Section author: Danielle J. Navarro and David R. Foxcroft

Statistical models missing from the book

Statistics is a huge field. The core tools that I’ve described in this book (χ²-tests, t-tests, regression and ANOVA) are basic tools that are widely used in everyday data analysis, and they form the core of most introductory stats books. However, there are a lot of other tools out there. There are so very many data analysis situations that these tools don’t cover, and it would be great to give you a sense of just how much more there is, for example:

  • Nonlinear regression. When discussing regression in chapter Correlation and linear regression, we saw that regression assumes that the relationship between predictors and outcomes is linear. On the other hand, hen we talked about the simpler problem of correlation, we saw that there exist tools (e.g., Spearman correlations) that are able to assess non-linear relationships between variables. There are a number of tools in statistics that can be used to do non-linear regression. For instance, some non-linear regression models assume that the relationship between predictors and outcomes is monotonic (e.g., isotonic regression), while others assume that it is smooth but not necessarily monotonic (e.g., Lowess regression), while others assume that the relationship is of a known form that happens to be nonlinear (e.g., polynomial regression).
  • Logistic regression. Yet another variation on regression occurs when the outcome variable is binary nominal, multinomial nominal (several groups) or ordinal ordinal, but the predictors are continuous continuous. For instance, suppose you’re investigating social media, and you want to know if it’s possible to predict whether or not someone is on Twitter as a function of their income, their age, and a range of other variables. This is basically a regression model, but you can’t use regular linear regression because the outcome variable is categorical (e.g., whether you’re either on Twitter or you’re not).

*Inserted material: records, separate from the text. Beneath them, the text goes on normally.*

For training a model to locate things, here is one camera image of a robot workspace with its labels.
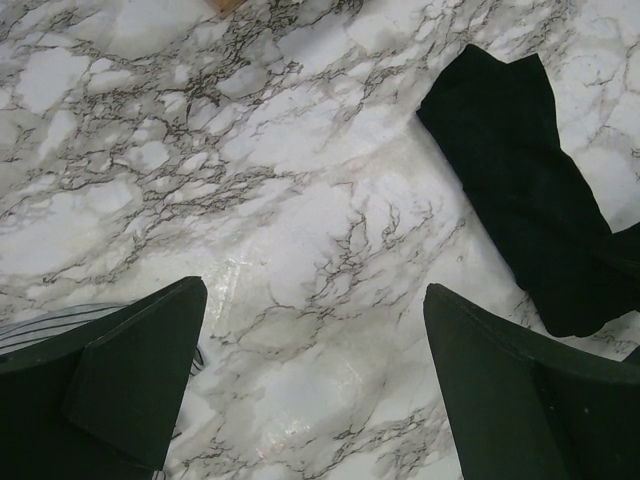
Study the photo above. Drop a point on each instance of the black underwear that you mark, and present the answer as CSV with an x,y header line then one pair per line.
x,y
496,125

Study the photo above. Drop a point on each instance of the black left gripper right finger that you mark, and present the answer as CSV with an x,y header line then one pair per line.
x,y
524,406

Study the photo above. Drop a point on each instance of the grey striped underwear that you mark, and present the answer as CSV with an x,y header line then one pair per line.
x,y
50,320

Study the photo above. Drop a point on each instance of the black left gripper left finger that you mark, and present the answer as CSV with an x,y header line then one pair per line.
x,y
105,380

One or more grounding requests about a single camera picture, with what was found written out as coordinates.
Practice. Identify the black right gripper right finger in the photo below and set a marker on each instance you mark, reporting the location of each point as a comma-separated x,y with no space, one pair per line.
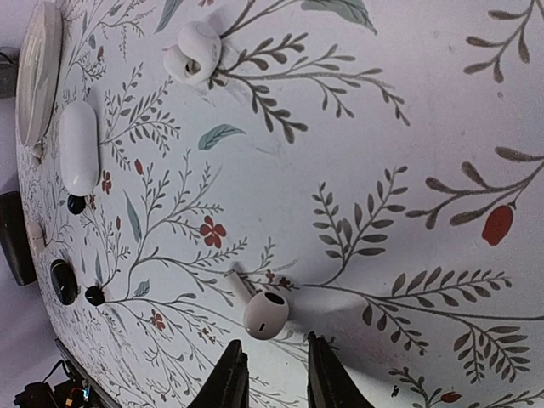
329,385

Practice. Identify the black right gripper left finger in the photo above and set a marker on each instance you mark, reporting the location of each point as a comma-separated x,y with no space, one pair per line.
228,383

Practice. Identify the cream earbud with stem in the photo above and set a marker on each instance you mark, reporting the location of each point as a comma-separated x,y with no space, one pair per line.
265,313

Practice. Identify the black open earbud case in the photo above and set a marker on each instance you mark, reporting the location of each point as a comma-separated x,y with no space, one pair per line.
64,281

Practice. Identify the white earbud case small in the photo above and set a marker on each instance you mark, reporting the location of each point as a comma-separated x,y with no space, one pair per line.
36,236

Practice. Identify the white oval earbud case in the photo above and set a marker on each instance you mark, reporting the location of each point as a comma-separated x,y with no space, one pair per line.
79,148

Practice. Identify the black earbud lower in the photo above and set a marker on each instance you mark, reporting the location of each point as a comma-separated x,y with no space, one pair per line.
95,296

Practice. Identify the black earbud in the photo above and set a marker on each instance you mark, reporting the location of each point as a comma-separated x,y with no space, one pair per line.
76,204
95,296

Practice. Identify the black earbud upper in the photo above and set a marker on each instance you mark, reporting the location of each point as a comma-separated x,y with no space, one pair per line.
76,204

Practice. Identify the white earbud silicone tip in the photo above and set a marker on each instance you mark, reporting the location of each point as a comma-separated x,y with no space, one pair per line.
195,56

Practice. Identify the grey swirl ceramic plate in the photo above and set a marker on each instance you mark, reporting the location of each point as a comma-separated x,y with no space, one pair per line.
38,73

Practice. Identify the grey mug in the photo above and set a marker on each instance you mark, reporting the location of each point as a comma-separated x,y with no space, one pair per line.
8,72

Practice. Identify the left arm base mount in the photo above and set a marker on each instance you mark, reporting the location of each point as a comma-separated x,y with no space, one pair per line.
78,390

Because the outcome variable is categorical, there’s no way that the residuals could possibly be normally distributed. There are a number of tools that statisticians can apply to this situation, the most prominent of which is logistic regression.
  • The General Linear Model (GLM). The GLM is actually a family of models that includes logistic regression, linear regression, (some) nonlinear regression, ANOVA and many others. The basic idea in the GLM is essentially the same idea that underpins linear models, but it allows for the idea that your data might not be normally distributed, and allows for nonlinear relationships between predictors and outcomes. There are a lot of very handy analyses that you can run that fall within the GLM, so it’s a very useful thing to know about.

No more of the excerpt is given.